— Но ведь номер на двоих в гостинице уже заказан, — вяло пытался протестовать я.
— Значит, у тебя будет масса возможностей не слишком удручать себя одиночеством, — злобно бросила она в ответ. Стекавшие с ее пальто капли дождя образовали мокрую кольцеобразную лужицу на кухонном полу. — Хочешь знать, что за фильм мы смотрели? — спросила Юдит и, несмотря на то что я отчетливо отнекивался, в деталях пересказала мне драму, в центре повествования которой стояла ревность и соорудить которую могли только французы — правдоподобную, лживую и вполне в католическом духе.
Разумеется, она завершалась двойным убийством: и нарушитель супружеской верности, и его возлюбленная отправились на тот свет, так и не разомкнув объятий на кровати в обшарпанной гостиничке.
— А что же с женой, овдовевшей особой, — ведь она после смерти супруга одна-одинешенька на этом свете? — полюбопытствовал я.
— А у нее все отлично, — парировала Юдит. — Отныне она спокойно могла посвятить себя своему любовнику — приятелю мужа.
— А он, случаем, не венгр, — деликатно поинтересовался я, — и не зовут ли его Яношем, как всех венгров, кого допустили поучаствовать во французском фильме?
Одной из причин ставшего для меня полнейшей неожиданностью отказа от поездки в Мадрид был день рождения Юдит. Стоило заговорить об этом, как лицо ее как-то неестественно светлело, чтобы уже в следующее мгновение смениться столь же наигранной озабоченностью. Что она желала доказать мне пресловутой озабоченностью, так и оставалось для меня загадкой, а в ответ на расспросы девушка отвечала какими-то полунамеками. А завершались эти путаные и загадочные объяснения детскими уверениями в том, что, мол, этот день рождения станет самым чудесным нашим с ней праздником. Мое предложение отметить дату в близлежащем итальянском ресторанчике — к чему ставить вверх дном квартиру? — было решительно отметено, как и моя идея вместо всех этих празднеств просто-напросто отправиться вдвоем в Париж. В Париж она может отправиться и потом, когда ее родня отъедет, ответила Юдит, и это прозвучало так, будто она рассчитывала, что родня ее торопиться с отъездом явно не собирается.
— А твоя мать, Мария, почтит ли она присутствием этот дом? — спросил я.
— Все будет зависеть от твоего поведения, — ответствовала Юдит, после чего снова уткнулась в анкеты для оформления приглашения, явно не расположенная к дальнейшим расспросам на данную тему.
Таким образом, в Испанию я поехал в одиночестве. На всякий случай я оставил Юдит номер телефона отеля, где собирался остановиться, и каждое утро, возвратившись вдребезги пьяным в свой номер, обнаруживал записку с просьбой перезвонить Юдит, она, мол, звонила несколько раз, начиная от полуночи и до двух часов ночи каждые полчаса, и все безуспешно. Иногда я долго сидел на кровати, но мне все не удавалось заставить себя снять трубку и набрать номер своего телефона в Германии. Завтра, бормотал я, завтра непременно тебе позвоню.
Но и назавтра не звонил. И когда до моего отъезда оставалось всего ничего, в класс во время занятий вошла Мерседес, которая по причине крайней загруженности на сей раз не могла составить мне компанию в ночных ресторанных странствиях, и с заговорщической миной попросила меня перезвонить домой некоему господину Яношу, через которого моя супруга по имени Юдит просила передать, что страшно за меня волнуется. Вот теперь у меня есть все основания не звонить, возликовал я. Теперь наконец они меня не достанут. Теперь наконец я ушел из-под опеки. Теперь наконец я больше не участвую в их играх.
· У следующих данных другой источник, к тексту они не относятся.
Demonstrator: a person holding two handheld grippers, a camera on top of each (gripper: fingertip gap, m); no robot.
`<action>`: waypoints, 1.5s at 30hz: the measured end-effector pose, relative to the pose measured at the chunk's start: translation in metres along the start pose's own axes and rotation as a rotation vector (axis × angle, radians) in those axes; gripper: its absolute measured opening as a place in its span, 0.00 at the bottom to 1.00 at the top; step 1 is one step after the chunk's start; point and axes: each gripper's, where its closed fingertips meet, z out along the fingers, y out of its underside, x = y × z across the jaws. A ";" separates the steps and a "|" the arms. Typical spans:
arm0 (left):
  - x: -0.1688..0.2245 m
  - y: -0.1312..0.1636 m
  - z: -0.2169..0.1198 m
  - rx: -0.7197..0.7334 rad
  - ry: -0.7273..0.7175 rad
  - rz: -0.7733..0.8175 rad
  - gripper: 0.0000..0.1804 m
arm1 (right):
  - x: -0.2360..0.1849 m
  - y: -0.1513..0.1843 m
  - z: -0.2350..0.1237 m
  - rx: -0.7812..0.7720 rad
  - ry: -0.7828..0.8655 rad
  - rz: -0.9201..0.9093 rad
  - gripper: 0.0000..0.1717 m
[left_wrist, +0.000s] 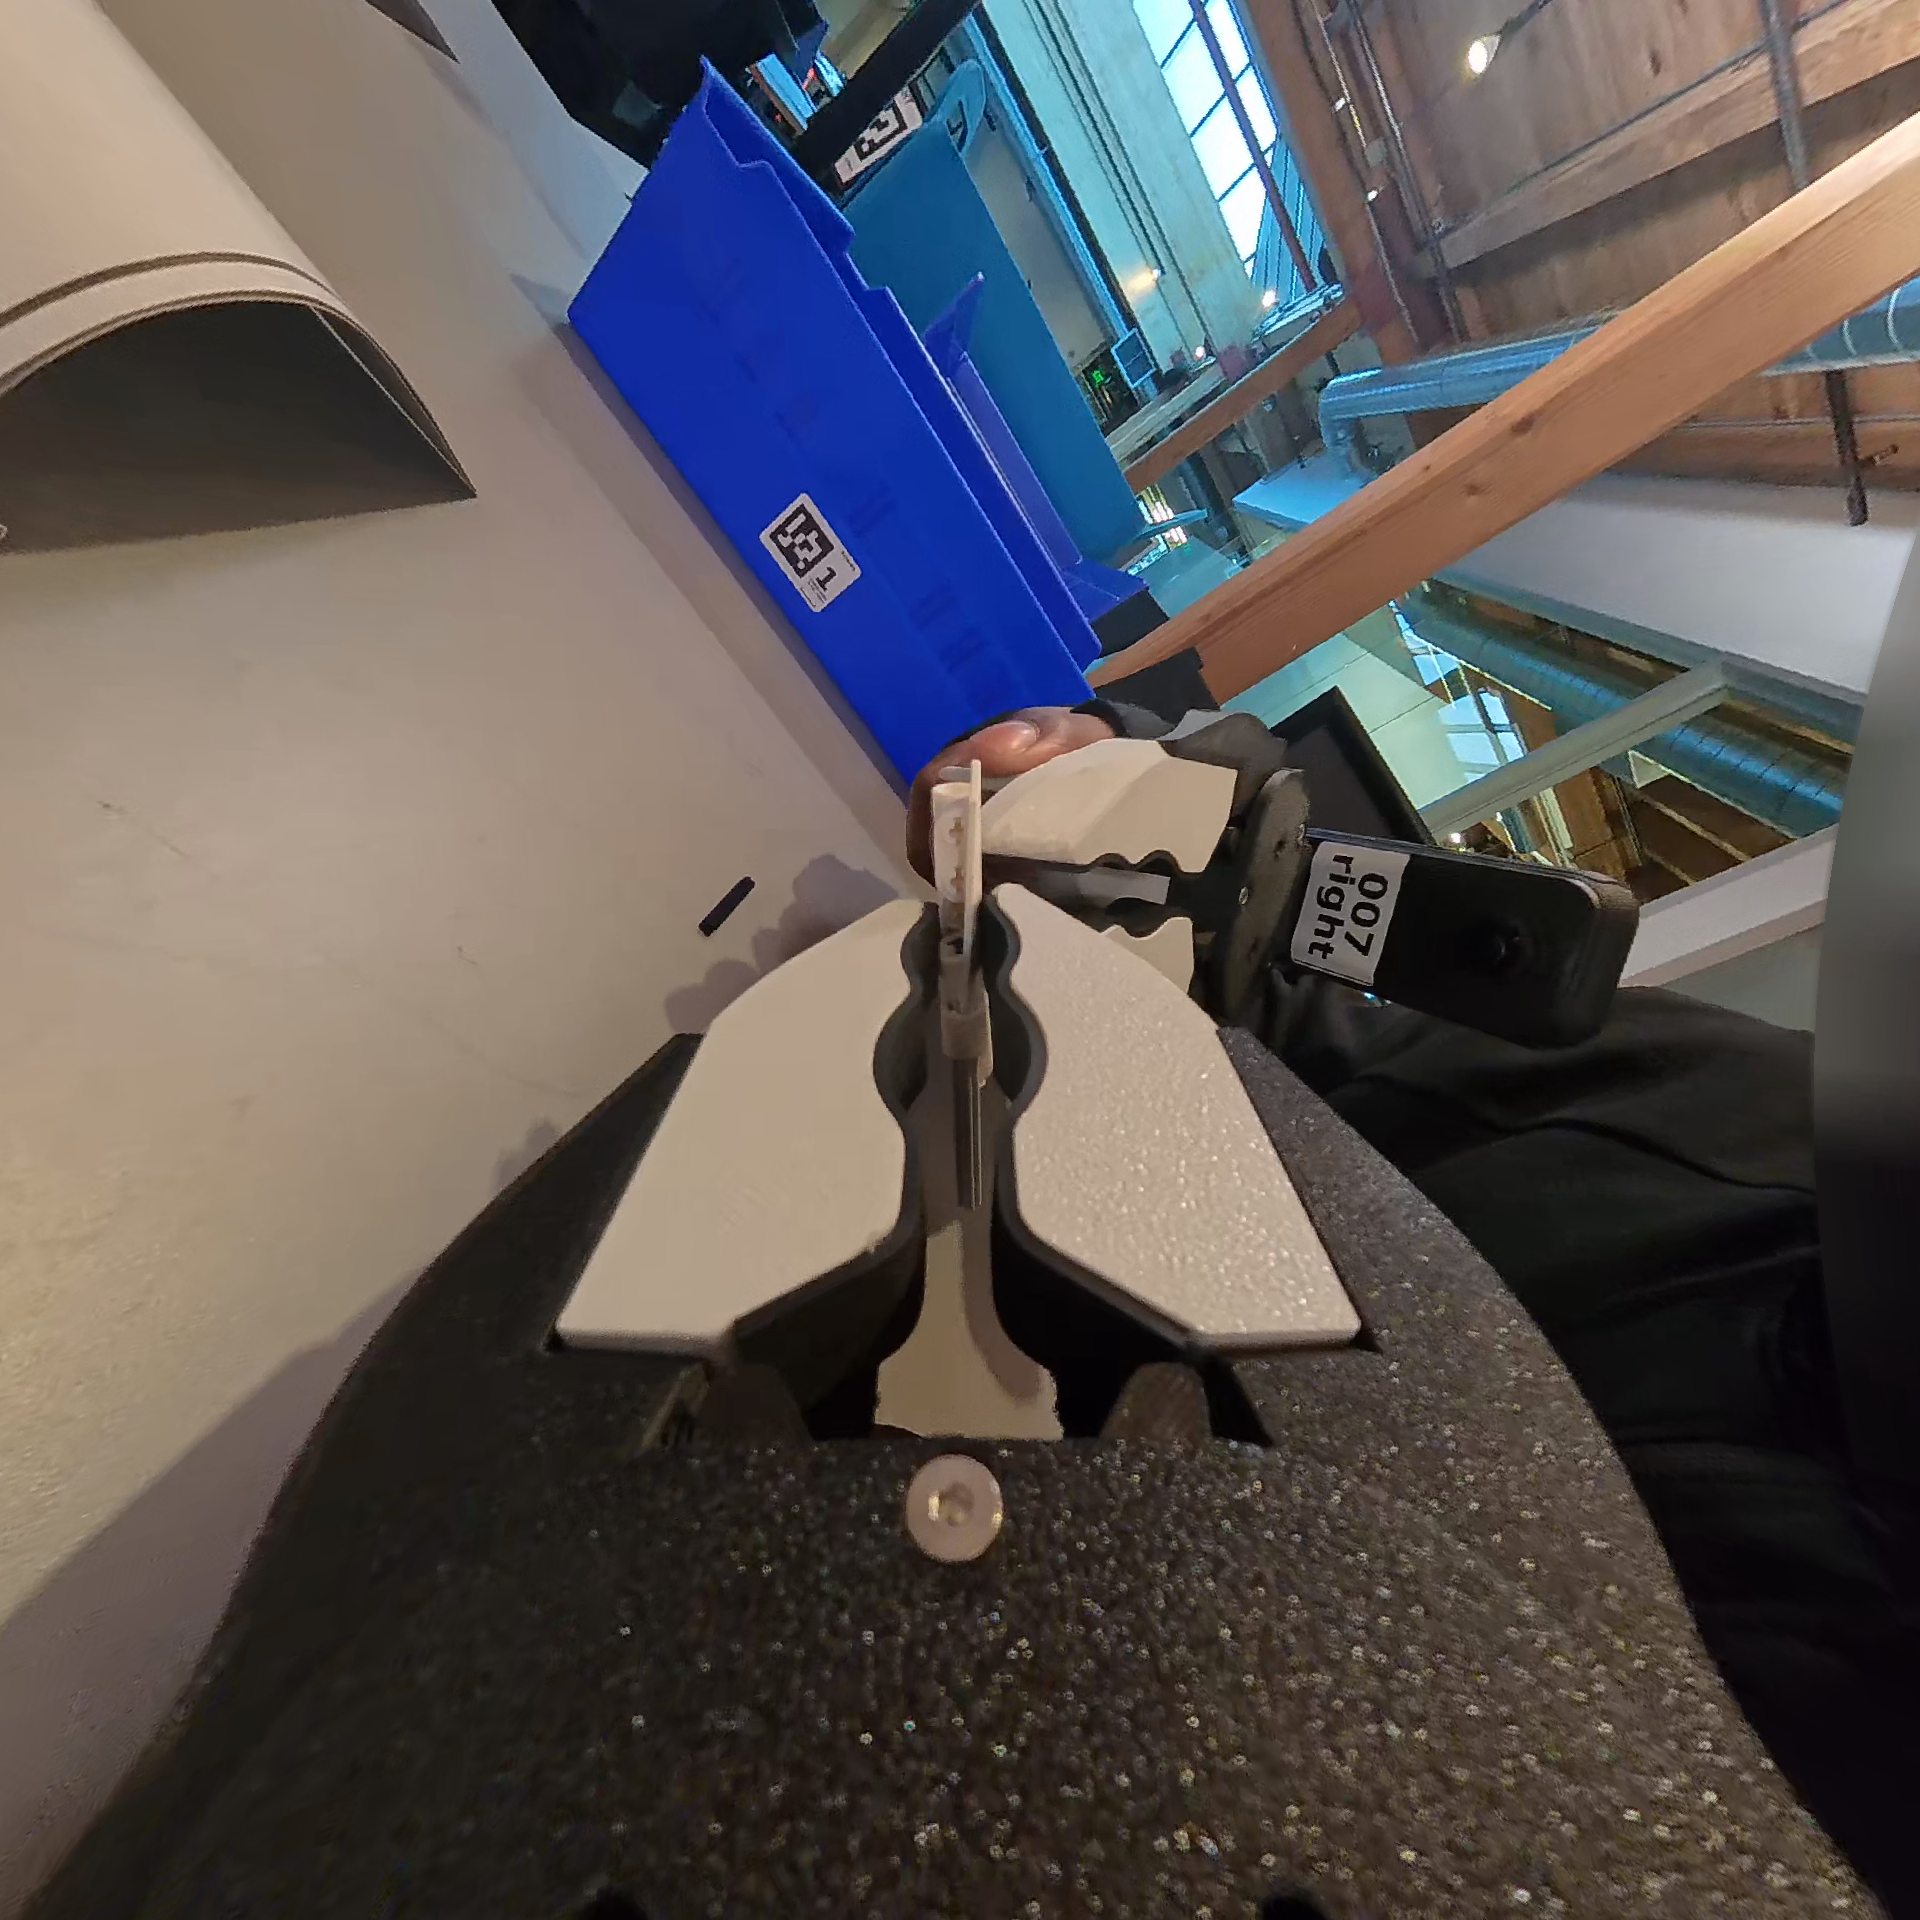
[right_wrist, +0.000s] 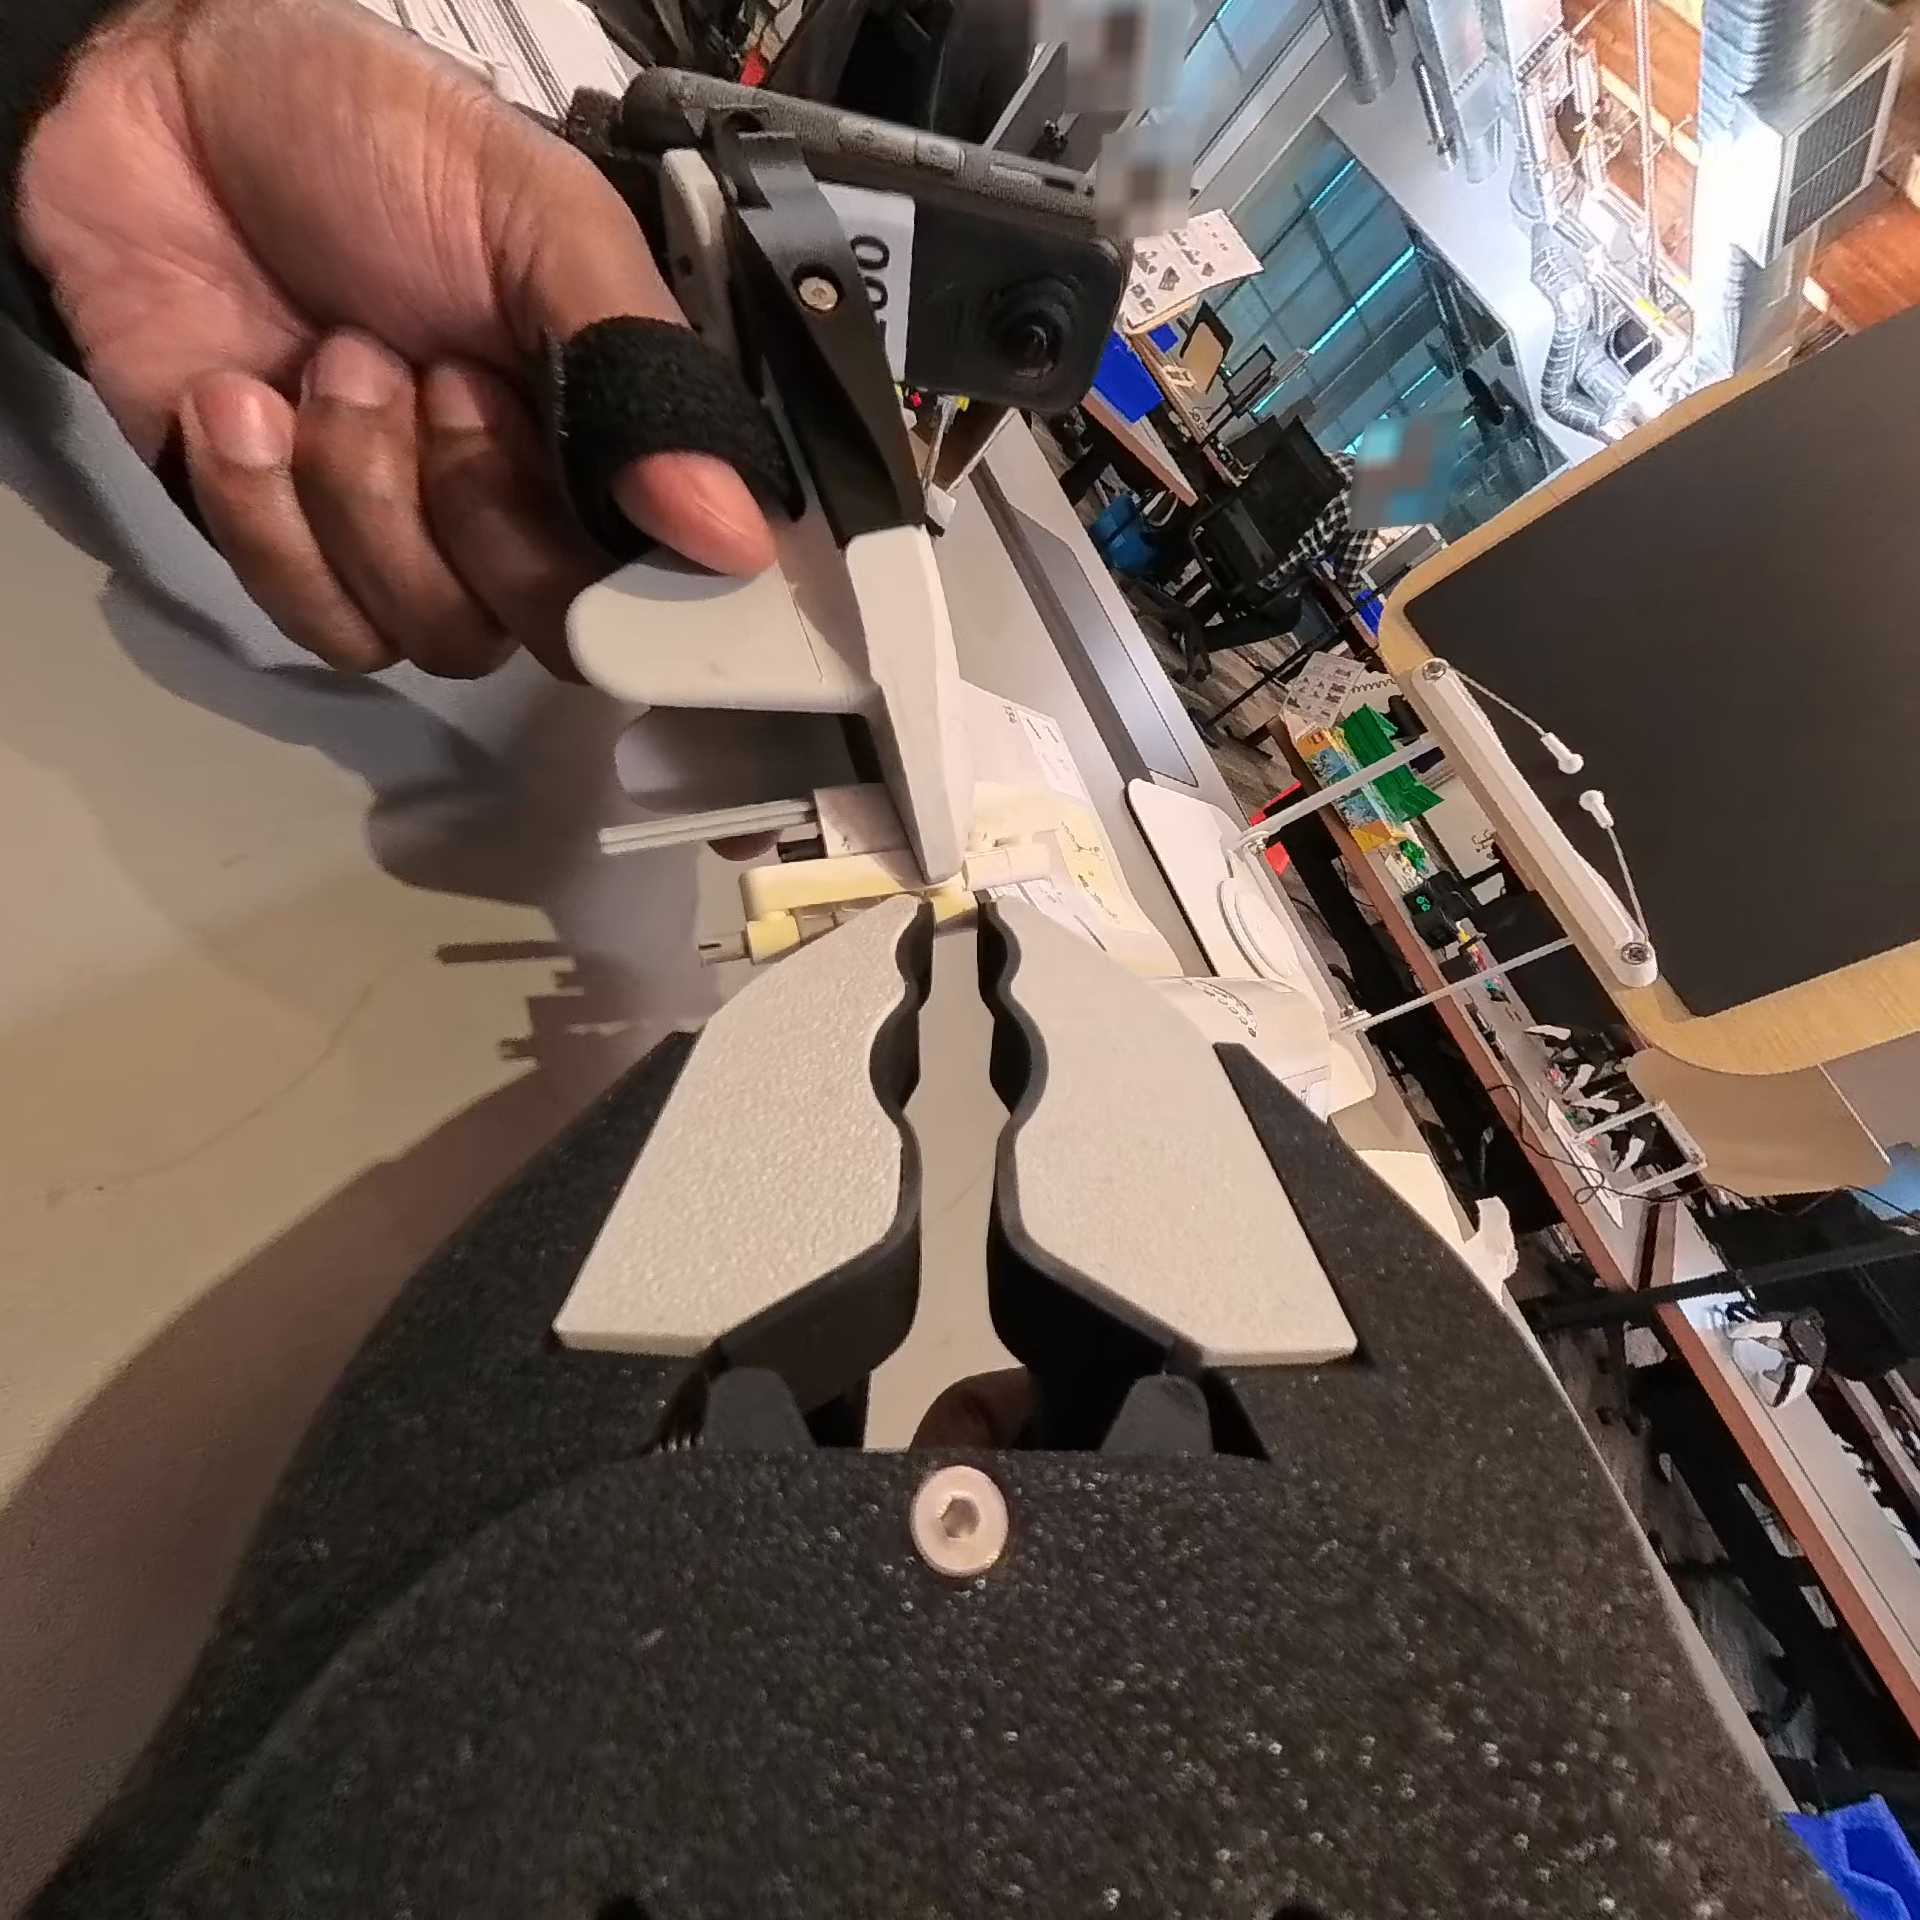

С чувством явного облегчения я отправился в Мюнхен.
Вследствие того, что мое сотрудничество с Гюнтером так и не хотело сдвигаться с мертвой точки, я уговорился с одним знаменитым итальянцем-писателем, автором переводов на итальянский язык стихотворений Мандельштама и одной весьма солидной, если не лучшей монографии о поэте. Так как вечером ему предстояло выступить перед аудиторией с чтением отрывков из своих собственных произведений, а он никак не мог выступать натощак, в три часа пополудни я должен был заехать за итальянцем в отель, чтобы организовать для него поздний обед — перед намеченной на восемь вечера лекцией ему необходимо было насладиться и достаточно продолжительным послеобеденным сном — одним часом ограничиться было никак нельзя, ибо за пару часов перелета из Рима в Мюнхен итальянец умудрился истомиться настолько, что даже готов был отказаться от прочтения лекции в этот день.